Alfermann, a senior from Washington, Mo., took dance classes from the time she was 6 through high school. She choreographed musicals and was a cheerleader.

"It's an emotional release for me, a good way of expression."

Rudolph, who is from Arnold and is one of the university's first dance minors, wants to work with problem children and family violence.

She recently wrote a paper refuting the notion that there's anything effeminate about males who enjoy dancing. She points out that men have been dancing in rituals since antiquity.

"Males danced before women did," she said.

Traditionally, males have not flocked to dance programs. "It helps having a male teaching dance, which may be a first for this area," says Strauss, a New York native.

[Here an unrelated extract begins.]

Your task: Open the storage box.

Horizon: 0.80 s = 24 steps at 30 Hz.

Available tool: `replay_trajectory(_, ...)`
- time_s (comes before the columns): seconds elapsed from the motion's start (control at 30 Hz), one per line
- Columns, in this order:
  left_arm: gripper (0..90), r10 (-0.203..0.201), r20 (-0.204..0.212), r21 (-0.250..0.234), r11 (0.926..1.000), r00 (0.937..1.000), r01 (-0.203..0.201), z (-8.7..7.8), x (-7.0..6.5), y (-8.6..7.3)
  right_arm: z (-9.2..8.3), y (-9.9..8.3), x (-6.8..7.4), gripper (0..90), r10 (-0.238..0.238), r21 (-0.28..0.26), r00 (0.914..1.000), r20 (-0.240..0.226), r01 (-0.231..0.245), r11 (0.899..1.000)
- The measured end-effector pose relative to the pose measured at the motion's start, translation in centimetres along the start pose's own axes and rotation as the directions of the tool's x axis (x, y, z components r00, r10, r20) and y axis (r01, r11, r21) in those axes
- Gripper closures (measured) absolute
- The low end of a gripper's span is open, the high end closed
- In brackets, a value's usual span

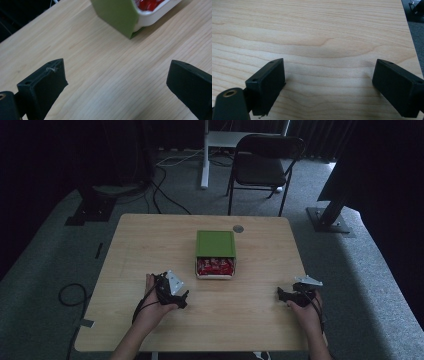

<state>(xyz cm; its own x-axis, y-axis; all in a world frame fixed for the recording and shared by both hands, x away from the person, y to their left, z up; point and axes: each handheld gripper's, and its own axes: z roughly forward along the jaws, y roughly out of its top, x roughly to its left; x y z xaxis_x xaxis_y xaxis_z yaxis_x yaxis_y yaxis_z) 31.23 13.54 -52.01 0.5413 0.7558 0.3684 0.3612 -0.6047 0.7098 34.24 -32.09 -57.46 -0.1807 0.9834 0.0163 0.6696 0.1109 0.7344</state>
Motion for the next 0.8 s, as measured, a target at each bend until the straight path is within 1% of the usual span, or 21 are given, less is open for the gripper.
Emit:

The university dance club has two male members and there are a few men in the jazz class. A course in the theory and practice of dance is now a physical education requirement. That's where Blevins has been learning how to teach and perform various dances.

"...The two fields (athletics and dance) are moving toward each other," Strauss says.

Dance is taught through the university's Department of Physical Education. Strauss also is qualified to teach women's gymnastics.

Dancers and gymnasts are among the best students at any school, Strauss says. "That's because it requires tremendous discipline to do it well."

For now, a dichotomy remains between dance as a physical activity and dance as an art form.

"Dance is a stepchild," Strauss says, "but we hope that it can continue to grow."

His goal is to develop a program with more stability. Right now, classes in ballet, jazz and ballroom dancing are offered every semester. Also offered, but not every semester, are classes in modern dance and aerobics.

In the spring, the university will offer for the first time a dance appreciation class called The Aesthetics of Movement. A class in country line dancing also has gotten an OK.

Strauss says his students can't wait until the university has a class in tap dancing.